• _Work to complete_
The entries below should be quoted exactly, with no pictures carried over.

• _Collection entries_

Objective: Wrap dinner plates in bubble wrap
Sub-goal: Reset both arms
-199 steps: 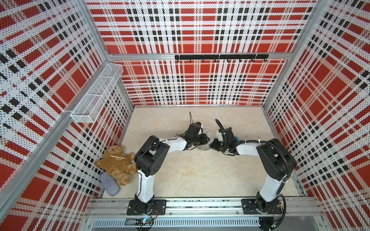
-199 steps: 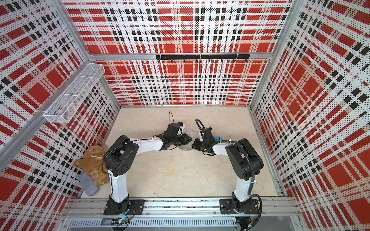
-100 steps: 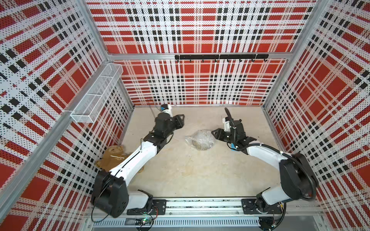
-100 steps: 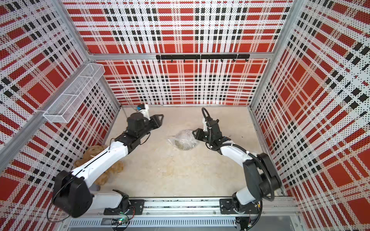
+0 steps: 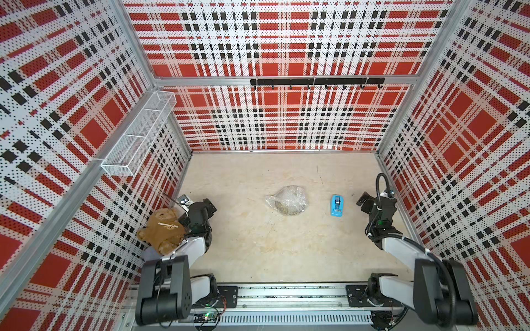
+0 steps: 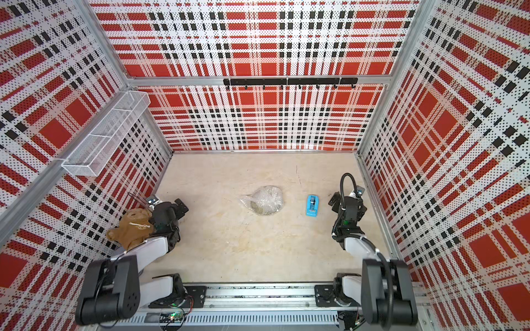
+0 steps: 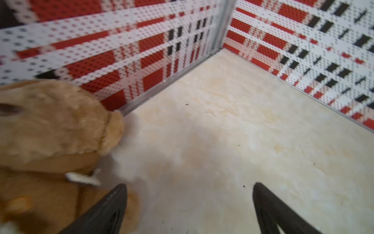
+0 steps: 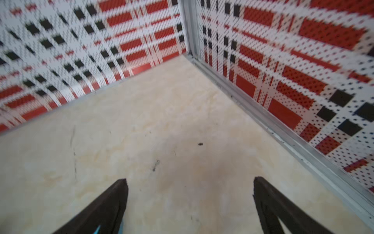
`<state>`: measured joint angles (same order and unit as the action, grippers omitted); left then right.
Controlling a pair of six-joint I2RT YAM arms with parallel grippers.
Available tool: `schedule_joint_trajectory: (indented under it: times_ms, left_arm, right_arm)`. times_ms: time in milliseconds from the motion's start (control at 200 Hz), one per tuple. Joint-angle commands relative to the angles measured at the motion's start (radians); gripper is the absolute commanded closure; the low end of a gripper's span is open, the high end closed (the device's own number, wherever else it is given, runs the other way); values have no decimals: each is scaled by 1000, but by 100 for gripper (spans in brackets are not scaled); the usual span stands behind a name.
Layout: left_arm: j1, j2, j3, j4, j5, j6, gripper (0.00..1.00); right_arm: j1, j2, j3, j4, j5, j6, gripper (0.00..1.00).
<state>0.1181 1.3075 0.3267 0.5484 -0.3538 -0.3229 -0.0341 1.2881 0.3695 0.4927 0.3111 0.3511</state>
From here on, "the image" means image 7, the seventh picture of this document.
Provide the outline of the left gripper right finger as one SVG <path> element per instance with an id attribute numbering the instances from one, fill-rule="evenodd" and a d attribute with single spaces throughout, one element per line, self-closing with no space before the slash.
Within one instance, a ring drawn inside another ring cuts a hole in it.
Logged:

• _Answer for this exercise_
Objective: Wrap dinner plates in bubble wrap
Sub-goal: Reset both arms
-199 steps: 
-199 steps: 
-100 steps: 
-100 steps: 
+0 steps: 
+0 steps: 
+0 steps: 
+0 steps: 
`<state>`: measured joint angles (same order and unit as the action, grippers omitted); left then right.
Controlling a pair of six-joint I2RT YAM arms with parallel grippers.
Available tool: `schedule_joint_trajectory: (indented under it: times_ms, left_arm, right_arm)`. times_ms: time in milliseconds from the motion's start (control at 200 Hz), one per tuple. Joint-angle commands relative to the angles measured at the motion's start (radians); gripper is the absolute commanded closure; the low end of a gripper's span is open, the high end closed (the device's own number, wherever else it is given, runs the other way); values have no decimals: each is scaled by 1000, but by 100 for gripper (spans in brackets are not scaled); the usual span stands behind a name.
Layout: left_arm: j1, j2, j3, j4, j5, j6, gripper (0.00..1.00); right_arm: j1, j2, j3, j4, j5, j6, gripper (0.00..1.00).
<state>0.1181 1.3075 0.3267 0.5484 -0.3538 -0.3229 -0.0341 1.2881 0.3695 0.4927 0.3111 0.3511</state>
From here on, "the image" means image 7, the seventh picture of this document.
Provide the outline of the left gripper right finger as one SVG <path> element per instance with an id attribute numbering the instances from one, fill-rule="evenodd" and a d attribute with single spaces throughout, one element per line, self-closing with no space before the slash.
Within one instance, a ring drawn inside another ring cuts a hole in it.
Logged:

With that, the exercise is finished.